++++ Data extract
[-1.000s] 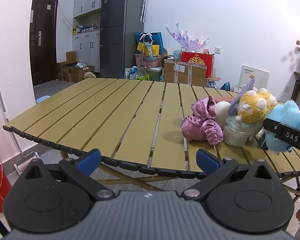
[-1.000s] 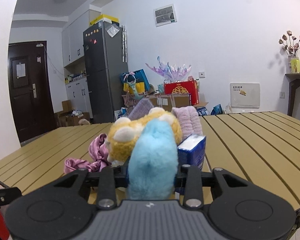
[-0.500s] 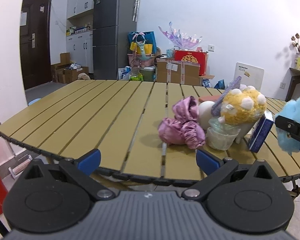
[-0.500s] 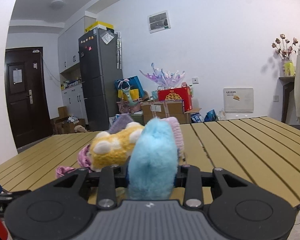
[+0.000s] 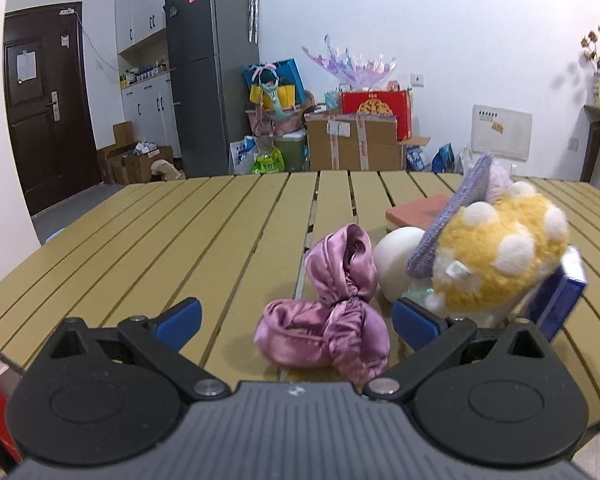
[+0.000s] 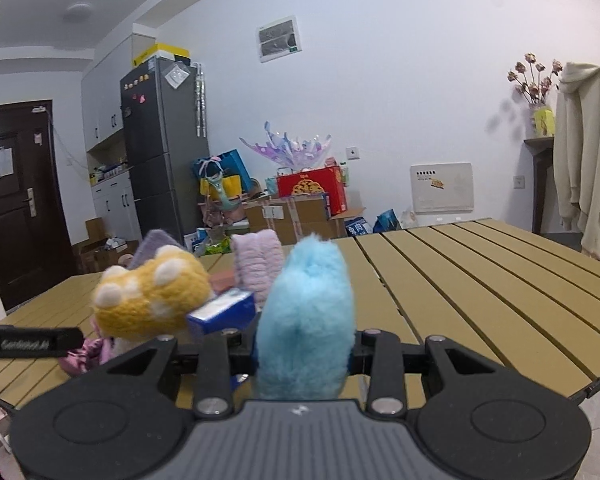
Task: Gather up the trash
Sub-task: 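Grasp the light-blue plush with the right tool while the left tool grasps the pink scrunchie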
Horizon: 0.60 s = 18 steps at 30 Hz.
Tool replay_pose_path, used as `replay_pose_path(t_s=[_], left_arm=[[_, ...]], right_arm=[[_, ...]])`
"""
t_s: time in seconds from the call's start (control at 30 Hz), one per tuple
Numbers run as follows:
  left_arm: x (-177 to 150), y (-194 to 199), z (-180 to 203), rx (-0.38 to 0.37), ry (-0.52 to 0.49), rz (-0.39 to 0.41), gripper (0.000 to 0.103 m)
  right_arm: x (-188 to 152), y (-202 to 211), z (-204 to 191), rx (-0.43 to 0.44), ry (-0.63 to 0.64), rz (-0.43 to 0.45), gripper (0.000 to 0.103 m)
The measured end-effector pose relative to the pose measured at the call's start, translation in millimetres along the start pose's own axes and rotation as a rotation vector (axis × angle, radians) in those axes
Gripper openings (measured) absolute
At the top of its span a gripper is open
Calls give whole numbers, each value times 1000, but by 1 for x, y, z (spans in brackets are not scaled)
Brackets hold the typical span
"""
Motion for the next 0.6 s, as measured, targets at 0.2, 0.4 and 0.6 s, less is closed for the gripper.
replay_pose_path(t_s=[0.2,0.4,0.6], left_arm=[[-4,-33,1,4,30,-52,103],[-9,-59,3,4,28,-84,103],[-15,-64,3,-60,58,-85,57]], right_arm=[[-7,-18,11,-22,-22,-21,33],[-17,-37,16,-42,-43,-34,33],[-19,-45,14,-40,-51,-31,33]])
Point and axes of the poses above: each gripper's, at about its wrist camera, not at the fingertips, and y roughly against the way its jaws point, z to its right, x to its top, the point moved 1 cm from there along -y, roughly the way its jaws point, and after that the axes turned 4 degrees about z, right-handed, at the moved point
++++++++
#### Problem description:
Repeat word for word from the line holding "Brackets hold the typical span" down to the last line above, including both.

#### Reply to the exercise:
Brackets hold the typical span
"""
Motion for the next 0.6 s, as measured, targets at 0.2, 0.4 and 0.6 s, less is closed for the gripper.
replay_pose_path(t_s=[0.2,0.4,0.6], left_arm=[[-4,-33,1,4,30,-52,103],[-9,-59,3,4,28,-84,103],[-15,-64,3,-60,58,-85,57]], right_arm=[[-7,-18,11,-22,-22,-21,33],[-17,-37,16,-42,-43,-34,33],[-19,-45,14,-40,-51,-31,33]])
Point and axes of the poses above: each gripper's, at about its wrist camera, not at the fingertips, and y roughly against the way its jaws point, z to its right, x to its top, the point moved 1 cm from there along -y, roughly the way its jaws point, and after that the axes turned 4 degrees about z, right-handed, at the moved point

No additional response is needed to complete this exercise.